Problem to solve:
The response should contain all of the data below, reproduced exactly, and no pictures.

Segment Start: Input data

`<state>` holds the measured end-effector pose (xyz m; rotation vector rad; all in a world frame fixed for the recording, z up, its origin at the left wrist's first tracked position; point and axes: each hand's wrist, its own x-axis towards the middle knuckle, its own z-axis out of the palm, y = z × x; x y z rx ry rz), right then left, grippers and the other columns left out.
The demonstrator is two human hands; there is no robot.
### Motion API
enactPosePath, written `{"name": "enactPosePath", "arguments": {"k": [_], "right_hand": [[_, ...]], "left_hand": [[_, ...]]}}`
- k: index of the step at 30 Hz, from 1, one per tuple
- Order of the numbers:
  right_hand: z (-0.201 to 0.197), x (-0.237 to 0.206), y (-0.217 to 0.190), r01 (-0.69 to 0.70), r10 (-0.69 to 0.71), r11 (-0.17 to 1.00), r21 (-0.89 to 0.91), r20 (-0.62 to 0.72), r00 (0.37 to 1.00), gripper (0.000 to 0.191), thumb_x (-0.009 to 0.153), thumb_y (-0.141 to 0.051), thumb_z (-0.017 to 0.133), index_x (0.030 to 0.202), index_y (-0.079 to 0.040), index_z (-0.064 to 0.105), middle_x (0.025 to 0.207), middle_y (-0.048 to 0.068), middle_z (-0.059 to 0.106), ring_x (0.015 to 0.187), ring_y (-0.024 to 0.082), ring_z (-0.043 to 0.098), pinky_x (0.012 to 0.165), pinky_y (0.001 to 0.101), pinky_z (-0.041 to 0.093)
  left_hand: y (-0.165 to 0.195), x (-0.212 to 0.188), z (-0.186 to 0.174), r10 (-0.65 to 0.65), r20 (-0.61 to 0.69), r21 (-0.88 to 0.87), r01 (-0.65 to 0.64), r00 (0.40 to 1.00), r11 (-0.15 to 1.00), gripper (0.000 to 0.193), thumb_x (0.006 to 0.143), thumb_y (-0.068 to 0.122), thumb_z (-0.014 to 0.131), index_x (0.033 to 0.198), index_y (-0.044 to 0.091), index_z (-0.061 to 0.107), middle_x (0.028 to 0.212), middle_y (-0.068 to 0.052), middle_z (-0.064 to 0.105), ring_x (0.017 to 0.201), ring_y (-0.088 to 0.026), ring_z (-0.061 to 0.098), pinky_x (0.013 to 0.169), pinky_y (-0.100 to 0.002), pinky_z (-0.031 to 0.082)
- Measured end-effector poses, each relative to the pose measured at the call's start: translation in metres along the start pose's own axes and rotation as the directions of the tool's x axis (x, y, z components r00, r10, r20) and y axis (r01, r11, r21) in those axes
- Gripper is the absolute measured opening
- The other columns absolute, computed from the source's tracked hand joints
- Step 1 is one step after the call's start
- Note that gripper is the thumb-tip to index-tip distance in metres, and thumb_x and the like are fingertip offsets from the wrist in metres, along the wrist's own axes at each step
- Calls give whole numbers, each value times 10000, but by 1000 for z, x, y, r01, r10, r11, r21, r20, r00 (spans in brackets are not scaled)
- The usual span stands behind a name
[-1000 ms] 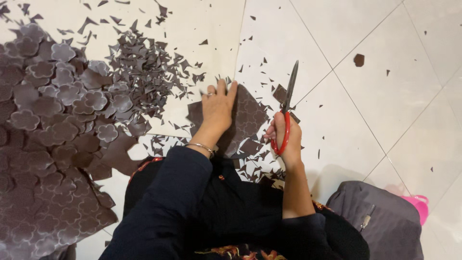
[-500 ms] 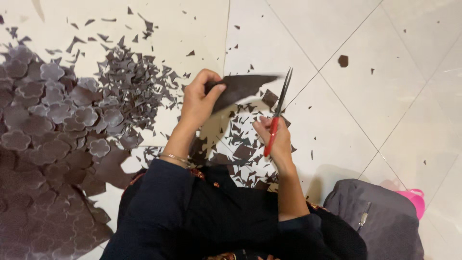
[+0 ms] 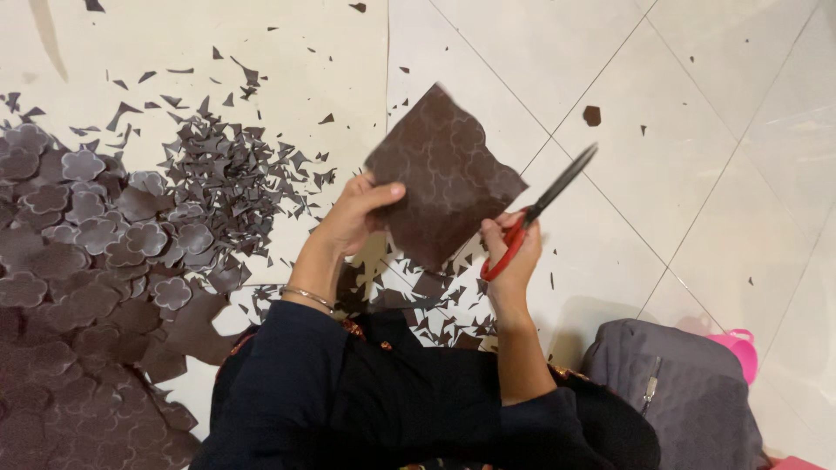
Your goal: The person sits on a tiled floor and uses red-handled scissors to cut flower-shaped pieces from a dark brown patterned sheet. Cut shapes and trimmings accumulate on the floor as the person repeatedly cuts, rotates, and repositions the sheet.
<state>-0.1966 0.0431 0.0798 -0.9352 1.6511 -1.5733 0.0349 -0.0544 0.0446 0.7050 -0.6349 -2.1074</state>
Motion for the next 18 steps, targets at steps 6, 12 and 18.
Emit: {"name": "enactPosePath", "arguments": {"k": [6, 12, 18], "right_hand": [[-12, -2, 1, 265, -265, 964, -4, -17, 964, 255, 921, 44, 696, 1016, -71, 488, 1114, 84, 604, 841, 94, 585, 720, 237, 501], [-14, -1, 4, 229, -226, 967, -111, 38, 973, 290, 930, 63, 731, 1021, -59, 485, 1137, 88, 559, 1071, 95, 557, 967, 262, 488], [-28, 5, -4, 339, -344, 935, -106, -26, 939, 312, 917, 96, 709, 1047, -71, 481, 1087, 68, 529, 917, 84, 507, 847, 240, 458]], "left_hand": [[-4, -7, -5, -103, 98, 85, 95, 990, 992, 665, 783, 196, 822, 1369, 40, 549, 1266, -168, 671, 1159, -258, 663, 1007, -403, 547], [-11, -3, 12, -152, 55, 562, 95, 987, 822, 799, 860, 366, 742, 1507, 8, 436, 1329, -231, 630, 1198, -320, 619, 994, -435, 533], [0, -11, -9, -113, 454, 247, -3, 884, 969, 927, 828, 345, 811, 1552, -20, 361, 1513, -166, 506, 1379, -257, 493, 1110, -409, 435]]}}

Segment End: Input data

Solution:
`<state>` holds the measured end-effector pose (xyz m; rotation vector rad; all in a world frame fixed for the recording, z up, its origin at the left wrist's first tracked position; point and axes: each hand's wrist, its own x-axis towards the middle knuckle, its own z-axis out of the palm, y = z × x; x y z rx ry rz), right then left, grippers and the other columns left out.
The demonstrator is two human hands; there is no robot.
### Motion API
enactPosePath, written `{"name": "enactPosePath", "arguments": {"k": [_], "right_hand": [[_, ...]], "left_hand": [[_, ...]]}}`
- k: index of the step at 30 Hz, from 1, one per tuple
- Order of the numbers:
  right_hand: z (-0.201 to 0.197), x (-0.237 to 0.206), y (-0.217 to 0.190), r01 (-0.69 to 0.70), r10 (-0.69 to 0.71), r11 (-0.17 to 1.00), r21 (-0.89 to 0.91), r20 (-0.62 to 0.72), r00 (0.37 to 1.00), gripper (0.000 to 0.191), thumb_x (-0.009 to 0.153), thumb_y (-0.141 to 0.051), thumb_z (-0.017 to 0.133), index_x (0.030 to 0.202), index_y (-0.079 to 0.040), index_z (-0.064 to 0.105), middle_x (0.025 to 0.207), middle_y (-0.048 to 0.068), middle_z (-0.059 to 0.106), ring_x (0.015 to 0.187), ring_y (-0.024 to 0.082), ring_z (-0.043 to 0.098), pinky_x (0.012 to 0.165), pinky_y (0.001 to 0.101), pinky_z (-0.041 to 0.093)
  left_hand: y (-0.165 to 0.195), x (-0.212 to 0.188), z (-0.186 to 0.174), r10 (-0.65 to 0.65), r20 (-0.61 to 0.69), r21 (-0.88 to 0.87), r01 (-0.65 to 0.64), r00 (0.40 to 1.00), r11 (-0.15 to 1.00), gripper (0.000 to 0.193), thumb_x (0.006 to 0.143), thumb_y (-0.068 to 0.122), thumb_z (-0.014 to 0.131), index_x (0.033 to 0.198), index_y (-0.044 to 0.091), index_z (-0.061 to 0.107), middle_x (0.028 to 0.212), middle_y (-0.068 to 0.052), middle_z (-0.064 to 0.105), ring_x (0.017 to 0.201), ring_y (-0.088 to 0.026), ring_z (-0.061 to 0.098), pinky_x (0.013 to 0.169), pinky_y (-0.100 to 0.002), pinky_z (-0.031 to 0.082)
- Measured end-effector poses, each relative to the pose measured at the call's start: translation in metres along the start pose's own axes and rotation as the directions of the tool's x axis (x, y, z components r00, r10, r20) and y axis (r01, r11, r21) in those axes
- Gripper is the absolute measured opening
- The other columns absolute, computed from the source's tracked hand joints
- Step 1 is one step after the call's start
- Note that gripper is the thumb-tip to index-tip distance in metres, and thumb_x and the like are fingertip offsets from the wrist in metres, along the wrist's own axes at each step
- Calls give whole numbers, each value times 10000, but by 1000 for z, x, y, r01, r10, r11, r21, r20, r00 (spans in brackets are not scaled)
- The usual span stands behind a name
[-1000 ms] 
[-500 ms] 
[+0 ms] 
Your goal: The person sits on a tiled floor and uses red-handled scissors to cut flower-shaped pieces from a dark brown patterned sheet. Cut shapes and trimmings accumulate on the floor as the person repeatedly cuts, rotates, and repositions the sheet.
<state>-0.1966 0.0431 0.0798 -0.9352 1.6511 -1.5733 0.0349 -0.0544 0.0446 0.7050 -0.6349 -2.1074</state>
Motion for the next 18 steps, targets at steps 6, 12 and 18.
Emit: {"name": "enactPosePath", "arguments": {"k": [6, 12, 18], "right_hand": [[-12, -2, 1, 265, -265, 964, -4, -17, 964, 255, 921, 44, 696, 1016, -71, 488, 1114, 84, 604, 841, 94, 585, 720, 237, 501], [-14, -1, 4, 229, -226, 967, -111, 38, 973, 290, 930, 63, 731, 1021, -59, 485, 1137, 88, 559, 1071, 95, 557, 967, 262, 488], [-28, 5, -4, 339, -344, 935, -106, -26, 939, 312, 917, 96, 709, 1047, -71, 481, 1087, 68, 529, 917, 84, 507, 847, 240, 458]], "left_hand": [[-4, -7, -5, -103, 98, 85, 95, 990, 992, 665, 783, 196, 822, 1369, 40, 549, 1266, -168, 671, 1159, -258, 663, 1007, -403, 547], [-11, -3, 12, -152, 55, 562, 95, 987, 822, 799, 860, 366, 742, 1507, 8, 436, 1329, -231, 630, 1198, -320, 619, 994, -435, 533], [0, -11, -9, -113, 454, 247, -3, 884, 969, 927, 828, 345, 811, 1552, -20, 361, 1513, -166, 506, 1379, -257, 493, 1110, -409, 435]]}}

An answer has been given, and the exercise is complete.